Task details — Of all the lines in the records below, copy only those that contain the string "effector".

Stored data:

★ ★ ★

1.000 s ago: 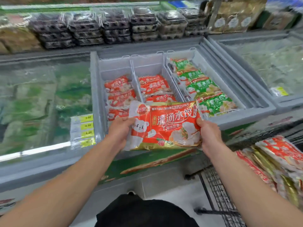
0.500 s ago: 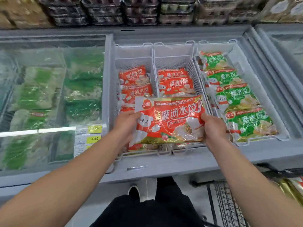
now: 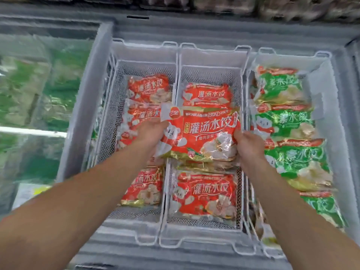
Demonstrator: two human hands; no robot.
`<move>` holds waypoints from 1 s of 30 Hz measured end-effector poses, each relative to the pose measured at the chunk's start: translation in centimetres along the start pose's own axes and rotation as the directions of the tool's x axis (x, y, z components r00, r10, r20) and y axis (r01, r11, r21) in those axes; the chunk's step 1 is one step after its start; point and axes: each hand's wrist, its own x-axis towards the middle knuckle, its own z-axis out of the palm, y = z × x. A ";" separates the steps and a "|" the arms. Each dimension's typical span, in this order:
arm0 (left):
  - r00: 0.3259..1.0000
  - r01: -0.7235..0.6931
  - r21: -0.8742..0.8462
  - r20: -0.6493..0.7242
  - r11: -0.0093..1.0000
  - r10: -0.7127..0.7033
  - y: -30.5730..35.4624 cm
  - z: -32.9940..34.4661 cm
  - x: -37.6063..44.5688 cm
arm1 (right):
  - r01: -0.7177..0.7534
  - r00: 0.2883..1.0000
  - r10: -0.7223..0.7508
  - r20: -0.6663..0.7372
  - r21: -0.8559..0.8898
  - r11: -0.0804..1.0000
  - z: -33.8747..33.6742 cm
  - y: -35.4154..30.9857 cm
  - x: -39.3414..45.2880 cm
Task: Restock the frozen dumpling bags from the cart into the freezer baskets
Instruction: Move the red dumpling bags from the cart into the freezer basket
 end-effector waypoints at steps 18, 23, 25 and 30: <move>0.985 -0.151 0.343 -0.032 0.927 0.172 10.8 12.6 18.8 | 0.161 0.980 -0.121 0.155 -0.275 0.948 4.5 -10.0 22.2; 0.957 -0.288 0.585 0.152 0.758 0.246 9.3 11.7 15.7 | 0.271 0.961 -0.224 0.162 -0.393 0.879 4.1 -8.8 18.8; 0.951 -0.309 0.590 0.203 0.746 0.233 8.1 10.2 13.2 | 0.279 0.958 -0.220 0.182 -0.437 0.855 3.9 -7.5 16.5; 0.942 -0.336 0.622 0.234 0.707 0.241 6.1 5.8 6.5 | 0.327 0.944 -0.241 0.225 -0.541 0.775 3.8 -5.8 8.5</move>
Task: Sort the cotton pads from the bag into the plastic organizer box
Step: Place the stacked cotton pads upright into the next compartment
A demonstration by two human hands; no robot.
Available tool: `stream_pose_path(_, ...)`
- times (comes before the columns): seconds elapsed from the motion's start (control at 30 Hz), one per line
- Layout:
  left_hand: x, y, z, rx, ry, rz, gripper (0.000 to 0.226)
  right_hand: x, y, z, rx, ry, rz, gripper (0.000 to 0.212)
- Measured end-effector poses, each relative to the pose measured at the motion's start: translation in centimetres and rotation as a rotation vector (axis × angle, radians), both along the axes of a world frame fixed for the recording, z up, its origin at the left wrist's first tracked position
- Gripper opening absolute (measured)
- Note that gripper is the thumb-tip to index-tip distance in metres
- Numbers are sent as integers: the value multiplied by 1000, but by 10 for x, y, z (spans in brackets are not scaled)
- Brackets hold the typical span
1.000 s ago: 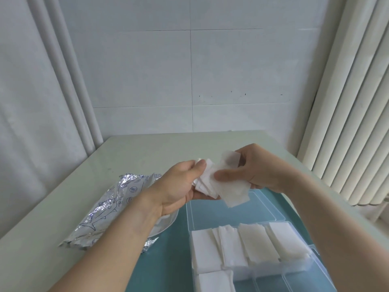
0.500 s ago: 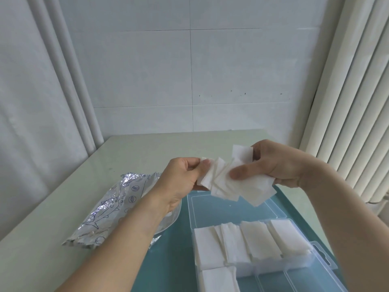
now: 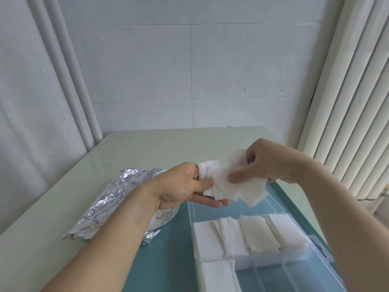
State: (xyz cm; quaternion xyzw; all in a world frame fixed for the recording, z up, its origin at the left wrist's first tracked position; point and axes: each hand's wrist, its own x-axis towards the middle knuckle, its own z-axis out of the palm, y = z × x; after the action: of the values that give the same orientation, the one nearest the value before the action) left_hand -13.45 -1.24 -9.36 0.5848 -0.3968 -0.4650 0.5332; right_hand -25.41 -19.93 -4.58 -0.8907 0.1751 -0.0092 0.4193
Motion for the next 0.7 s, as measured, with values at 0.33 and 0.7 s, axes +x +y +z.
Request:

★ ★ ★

Completed exercise —
`<move>` holds waypoints from 1 s of 30 Hz measured end-effector poses, each relative to the pose measured at the chunk's start: translation in centimetres along the start pose's own axes and rotation as the directions of the tool's x axis (x, y, z components r00, r10, r20) and y axis (r01, r11, r21) in those axes; the chunk's step 1 is one step after its start; point and axes: each hand's wrist, its own x-axis towards the middle knuckle, its own z-axis out of the palm, y = z × x. A ";" separates the steps and a "|" the arms. Each dimension's typical span, in this order:
 end-effector waypoints at steps 18, 23, 25 and 30: <move>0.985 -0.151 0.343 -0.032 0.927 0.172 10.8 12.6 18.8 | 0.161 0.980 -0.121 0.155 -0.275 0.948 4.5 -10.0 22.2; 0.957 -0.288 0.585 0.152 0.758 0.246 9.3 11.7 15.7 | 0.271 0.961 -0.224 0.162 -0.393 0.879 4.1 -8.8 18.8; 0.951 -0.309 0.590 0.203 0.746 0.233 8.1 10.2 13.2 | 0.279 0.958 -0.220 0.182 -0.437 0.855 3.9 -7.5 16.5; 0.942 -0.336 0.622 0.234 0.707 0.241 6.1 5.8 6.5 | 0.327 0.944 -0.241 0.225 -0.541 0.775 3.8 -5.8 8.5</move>
- Measured end-effector poses, each relative to the pose measured at the motion's start: translation in centimetres and rotation as a rotation vector (axis × angle, radians), both along the axes of a world frame fixed for the recording, z up, its origin at the left wrist's first tracked position

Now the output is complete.